Monday, August 21, 2006

Hobbit or not? Species debate flares up - LiveScience - MSNBC.com

"Skeletal remains said to be that of a new 'hobbit' species in 2004 do not represent a new species, as then claimed, but some of the ancestors of modern human pygmies who live on the island today, according to an international scientific team.

The remains were found in a cave on the island of Flores, Indonesia. The researchers say those remains show signs of microcephaly, a condition in which the head and brain are much smaller than average for the person's age and gender.


The skull specimen attributed to a newly designated species known as Homo floresiensis is at left. Researchers created computer images of the skull with the left side mirrored at the midline (center) and the right side mirrored at the midline (right) in an effort to show that there were growth abnormalities.


'Our work documents the real dimensions of human variation here,' says Dr. Robert B. Eckhardt, professor of developmental genetics and evolutionary morphology at Penn State.

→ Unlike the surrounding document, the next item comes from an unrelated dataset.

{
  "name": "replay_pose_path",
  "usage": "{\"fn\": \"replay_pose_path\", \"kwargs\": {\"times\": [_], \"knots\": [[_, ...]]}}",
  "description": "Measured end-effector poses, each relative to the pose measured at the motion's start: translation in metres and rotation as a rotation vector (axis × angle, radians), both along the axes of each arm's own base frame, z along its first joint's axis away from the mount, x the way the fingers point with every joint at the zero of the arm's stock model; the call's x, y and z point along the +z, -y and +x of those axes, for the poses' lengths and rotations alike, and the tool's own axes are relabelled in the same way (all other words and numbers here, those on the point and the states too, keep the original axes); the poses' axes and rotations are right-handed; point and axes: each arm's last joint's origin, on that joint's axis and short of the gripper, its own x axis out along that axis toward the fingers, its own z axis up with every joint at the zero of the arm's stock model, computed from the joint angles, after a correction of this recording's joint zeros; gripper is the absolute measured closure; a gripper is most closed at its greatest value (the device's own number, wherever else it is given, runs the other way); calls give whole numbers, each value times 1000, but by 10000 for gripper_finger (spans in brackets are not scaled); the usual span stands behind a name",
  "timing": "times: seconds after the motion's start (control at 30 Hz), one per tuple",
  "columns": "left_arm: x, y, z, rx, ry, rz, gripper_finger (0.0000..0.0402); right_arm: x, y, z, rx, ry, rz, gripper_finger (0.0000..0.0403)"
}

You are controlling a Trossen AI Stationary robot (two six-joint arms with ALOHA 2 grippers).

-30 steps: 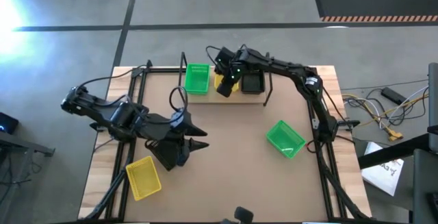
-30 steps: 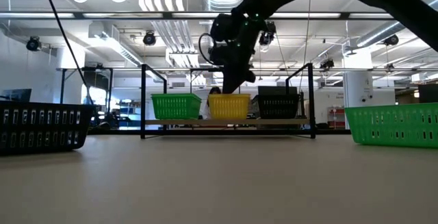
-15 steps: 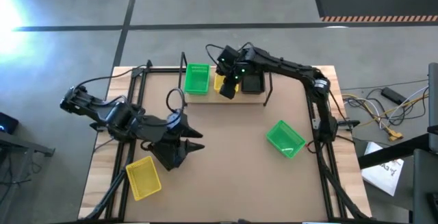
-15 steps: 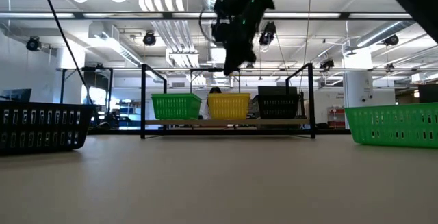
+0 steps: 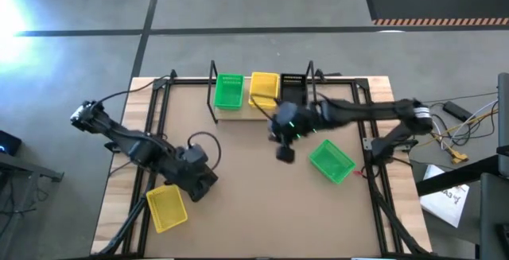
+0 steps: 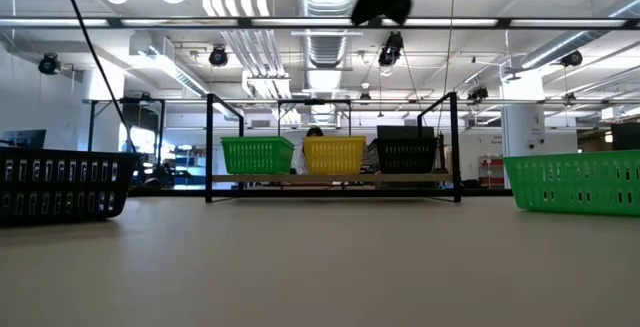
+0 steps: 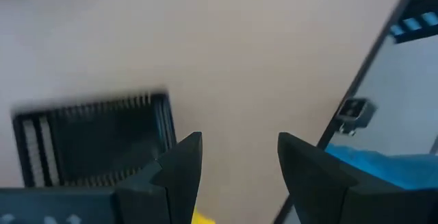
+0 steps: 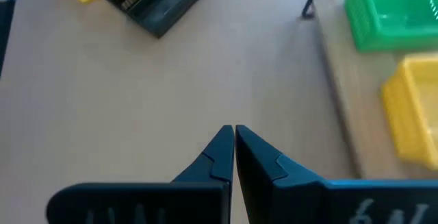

The skeleton, dubbed LB1, "looks different if researchers think in terms of European characteristics because it samples a population that is not European, but Australomelanesian, and further because it is a developmentally abnormal individual, being microcephalic," Eckhardt said.

The new analysis, done by several researchers, argues that claims of a new species — "Homo floresiensis," commonly called hobbits — are incorrect.

The results were published Monday in the online edition of the Proceedings of the National Academy of Sciences.

Those proposing a separate species had claimed that early human ancestors, Homo erectus, traveled to the island about 840,000 years ago and evolved into Homo floresiensis, based on the discovery of stone tools on the island. This claim assumed that there was no subsequent human migration to the island until after Homo floresiensis died out about 15,000 years ago.

In the newly published paper, the researchers contend that this is false, because pygmy elephants arrived on the island at least two separate times, and during periods of low sea levels Flores was isolated from other islands by only a few miles. Repeated influxes by later humans were not only possible, but likely, they argue.

For LB1'S cranium, face, dentition, skeleton, they find that many of the key features previously said to be diagnostic of a new species still are present in the Rampasasa pygmies on the island today, along with evidence for growth abnormalities.

"To establish a new species, paleoanthropologists are required to document a unique complex of normal traits not found in any other species," Eckhardt said in a statement. "But this was not done. The normal traits of LB1 were not unique, and its unusually small braincase was not normal."